# [PROVIDED RECORDS]
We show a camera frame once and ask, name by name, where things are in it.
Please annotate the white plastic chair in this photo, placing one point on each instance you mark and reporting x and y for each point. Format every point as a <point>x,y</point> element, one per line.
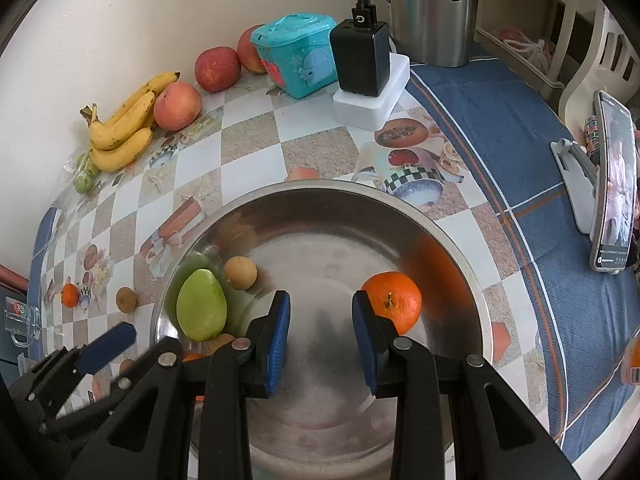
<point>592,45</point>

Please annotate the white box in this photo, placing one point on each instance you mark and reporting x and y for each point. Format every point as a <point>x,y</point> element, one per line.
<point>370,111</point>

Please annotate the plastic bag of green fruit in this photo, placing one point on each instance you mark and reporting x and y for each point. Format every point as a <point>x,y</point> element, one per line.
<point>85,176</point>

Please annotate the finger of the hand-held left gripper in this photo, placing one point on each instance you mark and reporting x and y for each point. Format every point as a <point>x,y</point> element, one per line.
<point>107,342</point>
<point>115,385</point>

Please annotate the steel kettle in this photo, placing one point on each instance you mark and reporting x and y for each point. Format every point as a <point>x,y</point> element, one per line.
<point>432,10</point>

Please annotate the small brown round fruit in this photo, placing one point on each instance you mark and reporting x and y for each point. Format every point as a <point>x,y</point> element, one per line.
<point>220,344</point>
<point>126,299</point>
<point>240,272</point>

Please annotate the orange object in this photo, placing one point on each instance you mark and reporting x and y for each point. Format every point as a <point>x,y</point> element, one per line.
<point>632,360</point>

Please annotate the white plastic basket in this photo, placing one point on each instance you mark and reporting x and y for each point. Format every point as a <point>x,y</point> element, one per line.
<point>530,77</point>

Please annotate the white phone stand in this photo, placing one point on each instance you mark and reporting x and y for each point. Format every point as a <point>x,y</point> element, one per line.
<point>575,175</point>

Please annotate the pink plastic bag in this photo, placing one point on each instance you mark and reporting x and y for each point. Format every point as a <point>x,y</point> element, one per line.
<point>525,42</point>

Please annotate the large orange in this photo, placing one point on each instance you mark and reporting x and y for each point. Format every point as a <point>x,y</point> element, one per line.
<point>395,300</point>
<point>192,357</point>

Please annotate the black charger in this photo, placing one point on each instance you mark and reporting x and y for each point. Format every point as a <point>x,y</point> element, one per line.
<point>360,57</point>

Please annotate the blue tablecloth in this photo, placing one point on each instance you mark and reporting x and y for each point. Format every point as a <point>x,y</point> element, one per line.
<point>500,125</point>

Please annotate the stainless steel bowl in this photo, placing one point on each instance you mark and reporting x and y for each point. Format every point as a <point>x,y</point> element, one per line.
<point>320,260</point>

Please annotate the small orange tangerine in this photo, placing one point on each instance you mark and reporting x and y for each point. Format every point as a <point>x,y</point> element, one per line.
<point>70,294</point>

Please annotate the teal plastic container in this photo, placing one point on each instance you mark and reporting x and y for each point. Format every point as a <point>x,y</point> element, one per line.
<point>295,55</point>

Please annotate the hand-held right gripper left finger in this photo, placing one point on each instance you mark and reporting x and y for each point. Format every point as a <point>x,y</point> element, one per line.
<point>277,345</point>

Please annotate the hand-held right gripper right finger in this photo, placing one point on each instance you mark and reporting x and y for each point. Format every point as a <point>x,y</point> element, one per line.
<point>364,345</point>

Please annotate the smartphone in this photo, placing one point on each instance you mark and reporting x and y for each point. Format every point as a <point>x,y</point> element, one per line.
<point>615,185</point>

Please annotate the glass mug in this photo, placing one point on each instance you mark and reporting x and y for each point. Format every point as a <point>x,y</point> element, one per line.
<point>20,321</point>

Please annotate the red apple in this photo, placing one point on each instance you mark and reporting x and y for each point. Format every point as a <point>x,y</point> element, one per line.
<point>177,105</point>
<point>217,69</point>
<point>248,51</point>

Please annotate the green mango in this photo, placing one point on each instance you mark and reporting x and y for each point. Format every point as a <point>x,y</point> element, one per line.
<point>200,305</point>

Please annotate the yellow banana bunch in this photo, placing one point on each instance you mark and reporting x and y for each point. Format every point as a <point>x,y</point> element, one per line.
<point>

# [WHAT THE TASK ASKS]
When the word "left" shows up in a line of the entries, report that line.

# [TASK OUTPUT]
Please annotate the finger of the hand-held left gripper in this photo, placing one point on each instance you mark and reporting x and y for each point. Format every point as a <point>x,y</point> element, one per line.
Please annotate the hand-held right gripper left finger in this photo, placing one point on each instance you mark and reporting x and y for each point. Format every point as a <point>x,y</point> element, one per line.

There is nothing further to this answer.